What an absurd statement: "Torvalds has a proper excuse for the pain and suffering he's inflicted on millions of developers worldwide :(" !

Who are you exactly to judge people like that, oh failed incarnation of a tibetan Lama ???

He does not need an excuse to make a tool that has proven very useful to many (including me). In fact, I am grateful, that he chose to make it and publish it.


It definitely feels like it was written by someone used to writing an ABI or library rather than a set of command line tools.

Certain tools are organized by what code goes together rather than by what user functions make sense to go together.
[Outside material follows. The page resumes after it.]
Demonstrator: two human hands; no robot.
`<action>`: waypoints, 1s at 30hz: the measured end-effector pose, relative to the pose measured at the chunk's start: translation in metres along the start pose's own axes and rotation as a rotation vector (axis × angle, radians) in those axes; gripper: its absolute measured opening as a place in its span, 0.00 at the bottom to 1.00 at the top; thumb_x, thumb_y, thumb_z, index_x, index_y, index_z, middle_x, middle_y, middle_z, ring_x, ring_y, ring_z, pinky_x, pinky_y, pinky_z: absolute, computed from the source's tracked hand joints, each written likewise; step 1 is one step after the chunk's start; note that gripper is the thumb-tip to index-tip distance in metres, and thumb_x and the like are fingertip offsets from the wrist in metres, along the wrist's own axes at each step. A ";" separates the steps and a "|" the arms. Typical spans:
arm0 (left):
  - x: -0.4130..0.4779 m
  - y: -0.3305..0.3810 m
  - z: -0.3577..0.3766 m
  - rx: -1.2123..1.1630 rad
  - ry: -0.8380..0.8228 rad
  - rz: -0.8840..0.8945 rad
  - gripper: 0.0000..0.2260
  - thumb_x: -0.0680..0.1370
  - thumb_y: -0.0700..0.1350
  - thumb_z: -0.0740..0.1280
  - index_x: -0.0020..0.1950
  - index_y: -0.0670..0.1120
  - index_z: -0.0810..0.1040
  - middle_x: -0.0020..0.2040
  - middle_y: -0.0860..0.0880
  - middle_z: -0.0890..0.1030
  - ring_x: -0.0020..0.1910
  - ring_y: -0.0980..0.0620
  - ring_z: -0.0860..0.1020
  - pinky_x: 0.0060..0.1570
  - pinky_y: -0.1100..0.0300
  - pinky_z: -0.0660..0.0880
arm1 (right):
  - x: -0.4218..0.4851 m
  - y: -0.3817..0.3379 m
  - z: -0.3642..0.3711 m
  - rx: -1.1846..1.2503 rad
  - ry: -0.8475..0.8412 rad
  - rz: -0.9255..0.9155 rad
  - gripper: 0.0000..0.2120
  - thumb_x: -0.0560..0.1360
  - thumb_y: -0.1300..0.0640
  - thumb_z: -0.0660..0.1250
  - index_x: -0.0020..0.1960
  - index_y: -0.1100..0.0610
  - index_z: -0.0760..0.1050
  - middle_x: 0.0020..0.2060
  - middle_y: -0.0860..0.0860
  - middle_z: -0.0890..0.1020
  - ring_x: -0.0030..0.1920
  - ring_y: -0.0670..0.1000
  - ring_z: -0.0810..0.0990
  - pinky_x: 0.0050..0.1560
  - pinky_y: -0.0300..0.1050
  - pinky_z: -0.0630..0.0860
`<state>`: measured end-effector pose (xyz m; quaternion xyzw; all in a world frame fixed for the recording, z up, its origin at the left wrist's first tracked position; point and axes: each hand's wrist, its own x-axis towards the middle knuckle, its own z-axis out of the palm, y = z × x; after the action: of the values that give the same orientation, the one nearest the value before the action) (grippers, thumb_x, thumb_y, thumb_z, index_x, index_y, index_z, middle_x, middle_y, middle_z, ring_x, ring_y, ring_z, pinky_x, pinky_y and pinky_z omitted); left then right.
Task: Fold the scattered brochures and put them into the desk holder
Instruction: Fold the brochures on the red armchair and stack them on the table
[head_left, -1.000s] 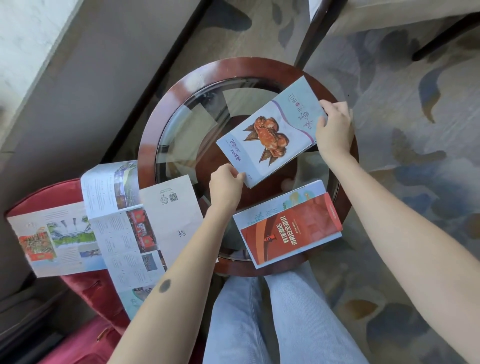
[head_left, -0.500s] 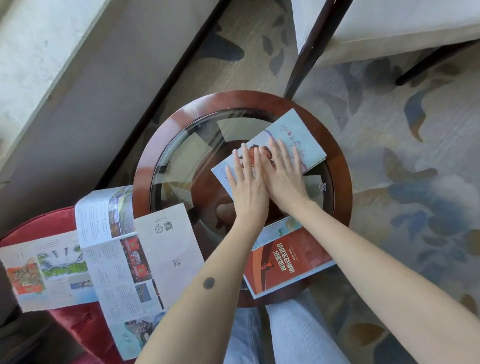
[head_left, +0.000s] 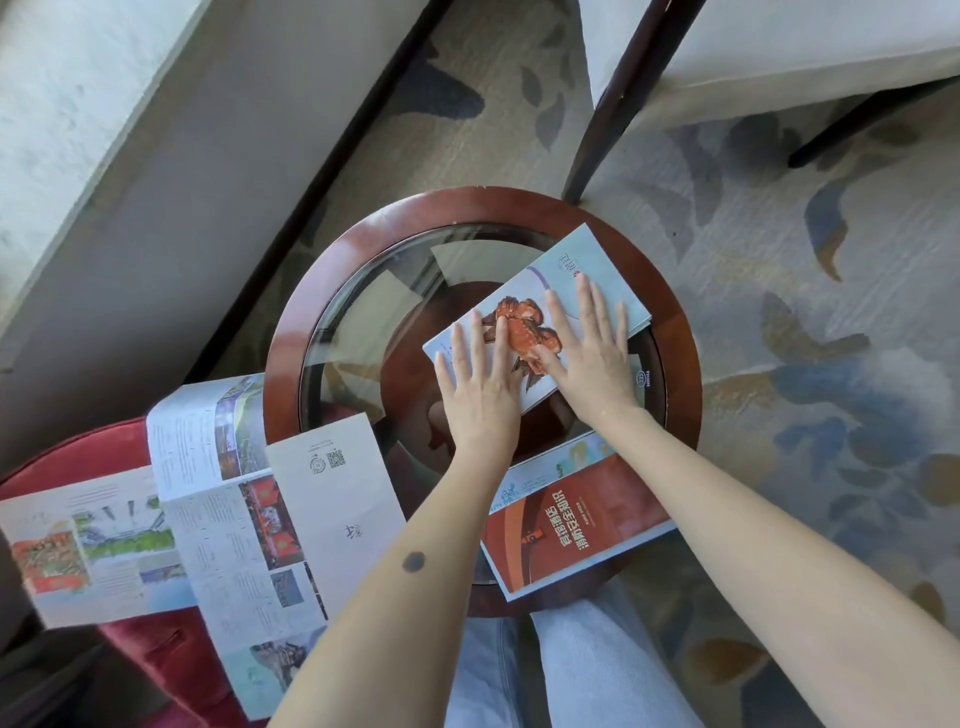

It's part of what makes it confusing.


    git config --global alias.lg "log --color --graph --oneline --decorate"
for easy copy-pasting. HN doesn't support backticks or triple backticks like a lot of markdown parsers. To get fixed-width fonts, you have to insert 4 paces at the beginning of the 'code' block.


Two spaces (unlike Markdown).

Of course four will work, it just adds more indentation.


In some mobile browsers, doing this will result in the fixed-width font line getting cut off when viewing the resulting post.


I got into the habit of teaching people `gitk`. It's not the prettiest tool, but it's included with most distributions of git, defaults to a decorated color graph log, and thus avoids the "copy paste this weird config line" step on other people's machines.


I have a soft spot for Tk interfaces. I hope they become cool again (or, I mean, for the first time).


+1 these, I wish they were default for git. Much better both for beginners and experienced users.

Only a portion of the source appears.